Back to Blog🇮🇹 Leggi in Italiano

RL-Scored Retrieval: How a Neural Reranker Learns What You Actually Need

Static rerankers freeze the day they ship. Ours retrains every night on your codebase, your logs, your knowledge graph. Here is what that buys you.

Why cosine alone fails at the personal level

Every RAG pipeline follows the same path: embed query, embed docs, cosine similarity, top-K. It works—that's why it's everywhere. It also hits a ceiling.

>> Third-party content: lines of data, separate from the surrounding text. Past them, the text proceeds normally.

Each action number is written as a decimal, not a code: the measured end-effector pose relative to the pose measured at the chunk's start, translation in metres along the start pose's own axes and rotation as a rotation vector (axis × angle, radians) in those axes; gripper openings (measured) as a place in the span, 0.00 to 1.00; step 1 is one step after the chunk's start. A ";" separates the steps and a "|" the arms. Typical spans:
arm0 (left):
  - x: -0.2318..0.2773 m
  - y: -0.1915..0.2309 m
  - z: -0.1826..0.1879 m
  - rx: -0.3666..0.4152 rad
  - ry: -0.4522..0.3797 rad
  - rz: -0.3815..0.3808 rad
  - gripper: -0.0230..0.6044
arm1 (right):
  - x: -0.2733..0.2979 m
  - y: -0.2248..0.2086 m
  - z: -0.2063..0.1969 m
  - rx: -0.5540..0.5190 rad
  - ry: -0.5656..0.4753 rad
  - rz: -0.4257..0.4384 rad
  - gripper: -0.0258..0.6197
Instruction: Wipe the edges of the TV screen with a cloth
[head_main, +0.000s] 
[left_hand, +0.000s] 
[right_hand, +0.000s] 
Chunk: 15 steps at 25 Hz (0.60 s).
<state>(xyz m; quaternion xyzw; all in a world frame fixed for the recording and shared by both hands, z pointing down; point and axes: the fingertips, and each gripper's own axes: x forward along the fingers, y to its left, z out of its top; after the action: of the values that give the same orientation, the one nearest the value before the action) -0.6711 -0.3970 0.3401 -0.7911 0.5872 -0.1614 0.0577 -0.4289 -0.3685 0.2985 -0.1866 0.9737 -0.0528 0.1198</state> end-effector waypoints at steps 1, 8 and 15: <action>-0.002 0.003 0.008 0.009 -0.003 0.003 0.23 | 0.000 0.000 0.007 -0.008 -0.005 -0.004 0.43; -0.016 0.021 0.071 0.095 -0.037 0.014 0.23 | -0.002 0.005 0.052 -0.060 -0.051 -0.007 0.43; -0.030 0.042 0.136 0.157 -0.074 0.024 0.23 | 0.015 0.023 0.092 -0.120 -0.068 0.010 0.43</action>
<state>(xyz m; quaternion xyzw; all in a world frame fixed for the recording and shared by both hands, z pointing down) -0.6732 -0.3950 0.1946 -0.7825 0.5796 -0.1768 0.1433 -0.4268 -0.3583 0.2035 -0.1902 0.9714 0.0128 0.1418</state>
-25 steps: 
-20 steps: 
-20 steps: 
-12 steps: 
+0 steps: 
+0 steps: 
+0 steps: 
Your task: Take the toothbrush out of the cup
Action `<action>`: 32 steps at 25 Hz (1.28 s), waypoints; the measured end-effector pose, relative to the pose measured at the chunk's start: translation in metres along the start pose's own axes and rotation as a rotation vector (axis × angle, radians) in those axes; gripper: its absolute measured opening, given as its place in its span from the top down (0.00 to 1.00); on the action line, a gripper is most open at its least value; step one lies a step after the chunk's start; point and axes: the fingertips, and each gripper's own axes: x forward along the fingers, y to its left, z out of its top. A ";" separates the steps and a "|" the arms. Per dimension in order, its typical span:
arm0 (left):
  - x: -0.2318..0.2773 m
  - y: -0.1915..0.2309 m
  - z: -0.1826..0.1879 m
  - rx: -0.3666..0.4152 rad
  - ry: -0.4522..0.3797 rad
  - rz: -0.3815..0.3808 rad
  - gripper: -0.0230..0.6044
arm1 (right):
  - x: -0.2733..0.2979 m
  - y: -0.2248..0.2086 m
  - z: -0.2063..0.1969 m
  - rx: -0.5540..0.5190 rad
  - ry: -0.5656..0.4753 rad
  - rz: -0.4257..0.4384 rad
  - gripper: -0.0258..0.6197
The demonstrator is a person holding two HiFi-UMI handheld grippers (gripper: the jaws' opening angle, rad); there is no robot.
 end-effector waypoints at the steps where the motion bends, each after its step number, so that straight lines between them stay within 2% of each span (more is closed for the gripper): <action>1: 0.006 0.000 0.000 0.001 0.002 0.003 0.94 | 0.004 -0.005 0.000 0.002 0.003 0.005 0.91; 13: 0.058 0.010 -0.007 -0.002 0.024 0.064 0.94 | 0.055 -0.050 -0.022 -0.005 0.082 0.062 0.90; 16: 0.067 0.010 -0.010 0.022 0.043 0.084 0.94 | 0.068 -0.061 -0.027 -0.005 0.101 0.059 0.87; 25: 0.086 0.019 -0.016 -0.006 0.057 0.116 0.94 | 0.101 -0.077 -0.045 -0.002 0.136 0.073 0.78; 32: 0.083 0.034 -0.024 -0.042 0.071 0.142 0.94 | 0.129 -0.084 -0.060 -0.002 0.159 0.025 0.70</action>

Cosine measures topical overlap, not usefulness. Two snippets equally "about authentication" where only one answers your current question. "JWT rotation pattern" and "Why we moved off JWT" live next to each other in embedding space. Which you want depends on what you're doing now—the index can't know that.

Two-stage retrieval is now standard

The fix everyone uses: two-stage pipeline. Cheap vector recall for K candidates (50-200), then expensive reranker scoring query+candidate pairs. The 2026 reranker market is crowded and good. Cohere Rerank 3.5 and Voyage rerank-2.5 lead closed-source; BGE reranker v2-m3, Jina Reranker v3, Mixedbread cover open-source. All share one trait: static at inference. Trained once on massive data, frozen, shipped. Excellent general judges that know nothing about you.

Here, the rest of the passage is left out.